**Information provided**
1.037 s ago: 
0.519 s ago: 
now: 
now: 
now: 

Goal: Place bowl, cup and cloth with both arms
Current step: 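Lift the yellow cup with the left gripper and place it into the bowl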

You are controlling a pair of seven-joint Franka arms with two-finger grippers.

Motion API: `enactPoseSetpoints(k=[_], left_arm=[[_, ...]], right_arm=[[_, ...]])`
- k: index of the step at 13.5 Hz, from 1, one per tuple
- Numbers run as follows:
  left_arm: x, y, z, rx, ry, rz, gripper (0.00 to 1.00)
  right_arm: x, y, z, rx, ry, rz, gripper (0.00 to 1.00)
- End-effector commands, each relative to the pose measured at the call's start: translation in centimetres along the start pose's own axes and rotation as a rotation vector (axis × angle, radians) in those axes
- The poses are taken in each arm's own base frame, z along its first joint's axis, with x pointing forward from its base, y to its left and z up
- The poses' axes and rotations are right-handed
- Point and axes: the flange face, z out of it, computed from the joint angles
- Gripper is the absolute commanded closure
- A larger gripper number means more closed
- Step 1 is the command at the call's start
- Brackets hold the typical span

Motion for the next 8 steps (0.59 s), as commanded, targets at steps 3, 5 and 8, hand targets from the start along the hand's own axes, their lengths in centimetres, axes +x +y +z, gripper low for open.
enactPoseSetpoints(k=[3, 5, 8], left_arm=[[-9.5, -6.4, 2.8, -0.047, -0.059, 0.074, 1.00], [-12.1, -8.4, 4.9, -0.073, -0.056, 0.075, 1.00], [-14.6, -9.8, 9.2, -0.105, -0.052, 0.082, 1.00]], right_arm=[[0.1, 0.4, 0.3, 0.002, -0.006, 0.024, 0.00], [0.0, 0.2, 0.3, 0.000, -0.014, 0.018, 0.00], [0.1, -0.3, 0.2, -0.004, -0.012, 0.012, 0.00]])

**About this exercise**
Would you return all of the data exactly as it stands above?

**Solution for this exercise**
1.037 s ago: 
0.519 s ago: 
now: 
now: 
now: 

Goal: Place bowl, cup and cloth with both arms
Current step: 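Lift the yellow cup with the left gripper and place it into the bowl
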
You are controlling a pair of seven-joint Franka arms with two-finger grippers.

Motion API: `enactPoseSetpoints(k=[_], left_arm=[[_, ...]], right_arm=[[_, ...]])`
- k: index of the step at 13.5 Hz, from 1, one per tuple
- Numbers run as follows:
  left_arm: x, y, z, rx, ry, rz, gripper (0.00 to 1.00)
  right_arm: x, y, z, rx, ry, rz, gripper (0.00 to 1.00)
- End-effector commands, each relative to the pose measured at the call's start: translation in centimetres along the start pose's own axes and rotation as a rotation vector (axis × angle, radians) in those axes
- The poses are taken in each arm's own base frame, z along its first joint's axis, with x pointing forward from its base, y to its left and z up
- The poses' axes and rotations are right-handed
- Point and axes: the flange face, z out of it, computed from the joint angles
- Gripper is the absolute commanded closure
- A larger gripper number means more closed
- Step 1 is the command at the call's start
- Brackets hold the typical span

Motion for the next 8 steps (0.59 s), as commanded, targets at steps 3, 5 and 8, hand targets from the start along the hand's own axes, their lengths in centimetres, axes +x +y +z, gripper low for open.
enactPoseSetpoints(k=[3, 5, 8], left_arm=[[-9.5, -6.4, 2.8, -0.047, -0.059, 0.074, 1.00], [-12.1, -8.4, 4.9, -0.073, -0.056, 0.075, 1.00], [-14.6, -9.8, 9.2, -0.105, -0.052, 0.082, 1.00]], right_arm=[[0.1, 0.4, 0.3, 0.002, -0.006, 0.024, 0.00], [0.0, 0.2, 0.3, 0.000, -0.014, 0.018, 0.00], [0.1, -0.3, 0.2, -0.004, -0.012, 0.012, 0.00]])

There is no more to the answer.